Another project is a water impoundment area in Broward County along the western border of Weston, as part of a larger Everglades buffer zone. The immediate project is intended to reduce the amount of polluted runoff flowing into the Everglades from Broward County cities.

And it’s part of a larger series of wetlands and reservoirs intended to reduce the loss of fresh water from the Everglades to the urbanized area and improve habitat for wood storks, snail kites and other wildlife.

Gov. Ron DeSantis’ office issued a statement calling the funding increase long overdue, since the federal government’s Everglades spending had lagged behind the amount spent by the state.

But the statement, issued by DeSantis press secretary Christina Pushaw, said the Biden plan “fails to fund some of the most critical Everglades projects.” And it joined Rep. Mast in attacking the lack of funding for a reservoir to reduce polluted discharges to the ocean, a project on which the state has already begun work.
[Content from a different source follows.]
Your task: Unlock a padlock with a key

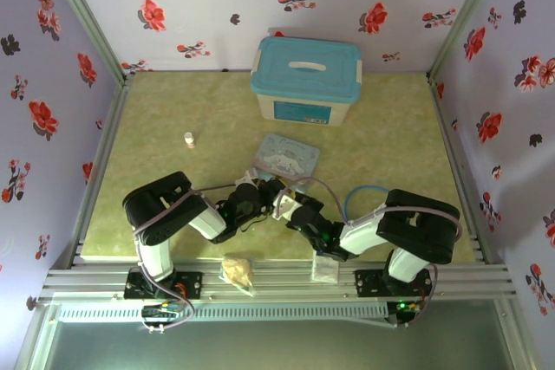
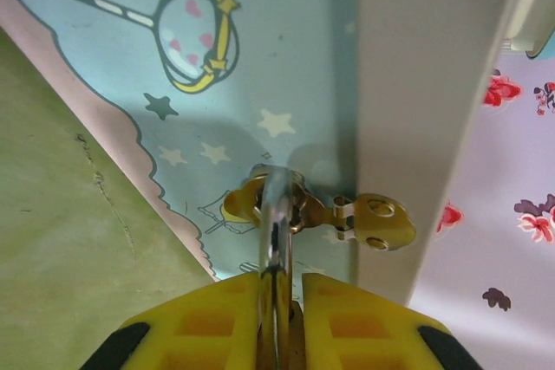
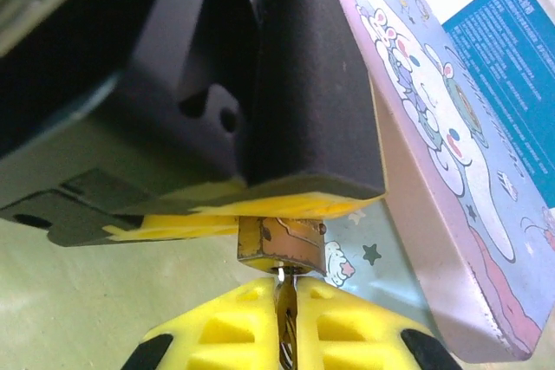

“It is disappointing that not a single dime of this investment is going to the critically important EAA Reservoir Project, which would reduce harmful discharges and send more water to the Everglades,” the statement said.

Looking ahead

The overall restoration plan calls for removing levees, filling in canals, storing fresh water and constructing other projects that will allow the Everglades to thrive and improve habitat for wading birds, alligators, panthers and other wildlife.

Approved in 2000, the Everglades restoration plan has ballooned in cost and fallen years behind schedule. The state and federal governments are splitting the cost of the restoration work.

“Through President Biden’s Bipartisan Infrastructure Law, the Army Corps will invest $1.1 billion to restore, protect, and preserve the South Florida ecosystem and increase its resilience to the impacts of climate change,” the White House said. “These funds will support improvements to the Everglades by capturing and storing excess surface water runoff, reducing excess water releases to water conservation areas, and minimizing seepage losses during dry periods.”

The consequences of the human impact on the Everglades show up in countless ways across South Florida, from toxic algae blooms to wildfires to vastly diminished flocks of wading birds.

“The Everglades is the lifeblood of South Florida, and this historic funding commitment by the Biden administration will ensure we can much more aggressively move to restore and protect the natural sheet flow of water that is the largest environmental restoration project in American history,” said U.S. Rep. Debbie Wasserman Schultz, D-Weston, co-chair of the House Everglades Caucus.